The TAC WIN architecture includes tactical routers, radio heads, a specific waveform and a tactical network management tool. The waveform carries traffic securely across an IP network which can comprise up to 1,000 nodes. Varying wavebands of five megahertz/MHz, ten megahertz or 20MHz let data be carried at rates up to 50 megabits-per-second. Transmission security is assured with the waveform’s AES-256 (Advanced Encryption Standard-256) encryption. Added security is provided through frequency hopping and mobile ad-hoc networking. T waveform carries voice traffic alongside data.

The radio heads send and receive traffic across the network. Three different heads are available carrying traffic on frequencies of 225MHz to 400MHz with a five-megahertz bandwidth. Alternatively, a radio head with bandwidths of either five megahertz or ten megahertz is available. This radio head uses frequencies of 1.350 gigahertz/GHz to 2.4GHz. Wider bandwidths are achievable with Bittium’s TAC WIN Radio Head-IV using 4.4GHz to five gigahertz frequencies providing five, ten and 20MHz channel bandwidths. Col. Tunkkari says that TAC WIN is now integrated into the M18 architecture: “This will enable extending the backbone network’s voice and data transmission capability to lower unit levels.”

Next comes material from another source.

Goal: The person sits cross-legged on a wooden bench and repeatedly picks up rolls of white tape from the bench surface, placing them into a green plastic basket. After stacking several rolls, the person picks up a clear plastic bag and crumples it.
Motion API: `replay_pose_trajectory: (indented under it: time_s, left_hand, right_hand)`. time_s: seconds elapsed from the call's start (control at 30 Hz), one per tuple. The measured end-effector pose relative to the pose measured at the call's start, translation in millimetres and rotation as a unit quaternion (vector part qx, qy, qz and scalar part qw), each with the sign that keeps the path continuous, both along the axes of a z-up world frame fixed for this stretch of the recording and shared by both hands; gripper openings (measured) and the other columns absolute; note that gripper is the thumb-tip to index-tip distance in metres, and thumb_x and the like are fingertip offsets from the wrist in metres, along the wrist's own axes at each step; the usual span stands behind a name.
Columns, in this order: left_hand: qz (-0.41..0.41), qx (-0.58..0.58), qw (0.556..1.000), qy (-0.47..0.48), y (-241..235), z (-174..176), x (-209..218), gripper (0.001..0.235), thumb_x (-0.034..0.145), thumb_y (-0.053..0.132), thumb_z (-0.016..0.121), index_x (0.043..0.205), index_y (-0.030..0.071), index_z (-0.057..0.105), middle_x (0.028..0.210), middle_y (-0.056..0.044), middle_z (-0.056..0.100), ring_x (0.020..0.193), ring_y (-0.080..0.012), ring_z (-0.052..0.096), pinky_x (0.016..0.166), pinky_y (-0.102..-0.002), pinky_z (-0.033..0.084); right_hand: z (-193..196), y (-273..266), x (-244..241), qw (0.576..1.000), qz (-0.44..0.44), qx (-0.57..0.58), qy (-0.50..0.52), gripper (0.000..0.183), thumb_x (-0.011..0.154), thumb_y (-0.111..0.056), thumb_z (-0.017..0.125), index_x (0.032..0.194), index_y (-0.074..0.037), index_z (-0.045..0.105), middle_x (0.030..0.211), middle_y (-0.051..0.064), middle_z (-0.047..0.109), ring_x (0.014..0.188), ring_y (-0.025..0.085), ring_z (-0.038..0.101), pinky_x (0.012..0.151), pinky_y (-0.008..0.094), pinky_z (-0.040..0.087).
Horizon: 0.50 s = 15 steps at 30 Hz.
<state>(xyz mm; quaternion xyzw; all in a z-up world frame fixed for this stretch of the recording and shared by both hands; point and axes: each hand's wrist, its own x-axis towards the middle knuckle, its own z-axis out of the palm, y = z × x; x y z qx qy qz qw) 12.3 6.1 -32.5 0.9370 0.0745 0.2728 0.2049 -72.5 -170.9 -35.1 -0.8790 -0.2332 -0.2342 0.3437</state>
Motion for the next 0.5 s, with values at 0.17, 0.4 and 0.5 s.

Bittium also provides conventional tactical radios to the Finnish Army. These include its Tough SDR vehicular and Tough SDR handheld radios. Both use frequencies of 30MHz to 2.5GHz and can carry the TAC WIN waveform. Bittium is part of the pan-European Secure Software Defined Radio (ESSOR) programme developing a common high data rate waveform. ESSOR is managed by OCCAR (Organisation Conjointe de Coopération en matière d’Armement/Joint Armaments Cooperation Organisation). OCCAR is a multilateral European institution managing pan-European defence projects. The A4ESSOR consortium developing the waveform includes Bittium (Finland), Indra (Spain), Leonardo (Italy), Radmor (Poland), Rohde and Schwarz (Germany) and Thales (France).

ESSOR’s efforts will result in a ultra-high frequency waveform using frequencies of 225MHz to 400MHz. Up to 200 nodes can be housed on a single ESSOR network. The waveform can handle data rates of up to one megabit-per-second. The militaries of the ESSOR member states are expected to adopt the HDR waveform in the coming years. This will be an important step forward in enhancing pan-European communications interoperability.

Col. Tunkkari said the army typically uses Elbit’s CNR-9000 tactical radio series at the battalion level. The CNR-9000 family includes very high frequency PRC-930SW and PRC-930HP backpack radios. These use frequencies of 30MHz to 88MHz, although Elbit says customers can optionally extend this to 108MHz. Similar frequencies are used by the vehicular VRC-950 transceiver. Like TAC WIN, these radios link into the M18 architecture.

Future projects

Beyond the new containerised communications systems and continued roll-out of M18, Col. Tunkkari says plans cover new High Frequency (HF: three megahertz to 30MHz) radios for the army. This will include “the testing and procurement of software-based HF radios” for the Finnish Defence Force. Moreover, the reach of the M18 system will be extended to the tactical level.

As Finland looks forward to joining the North Atlantic Treaty Organisation in the coming years, these modernisations will have added importance. Enhancing interoperability within and between forces is vital to ensuring manoeuvre is performed rapidly and efficiently across all domains. The Finnish Army’s ongoing communications modernisation will make an important contribution.

Finnish soldiers with radios
The Finnish Army is likely to soon receive the ESSOR high data rate waveform to equip its tactical radios. This will help enhance interoperability between Finnish troops and their European and eventual NATO partners.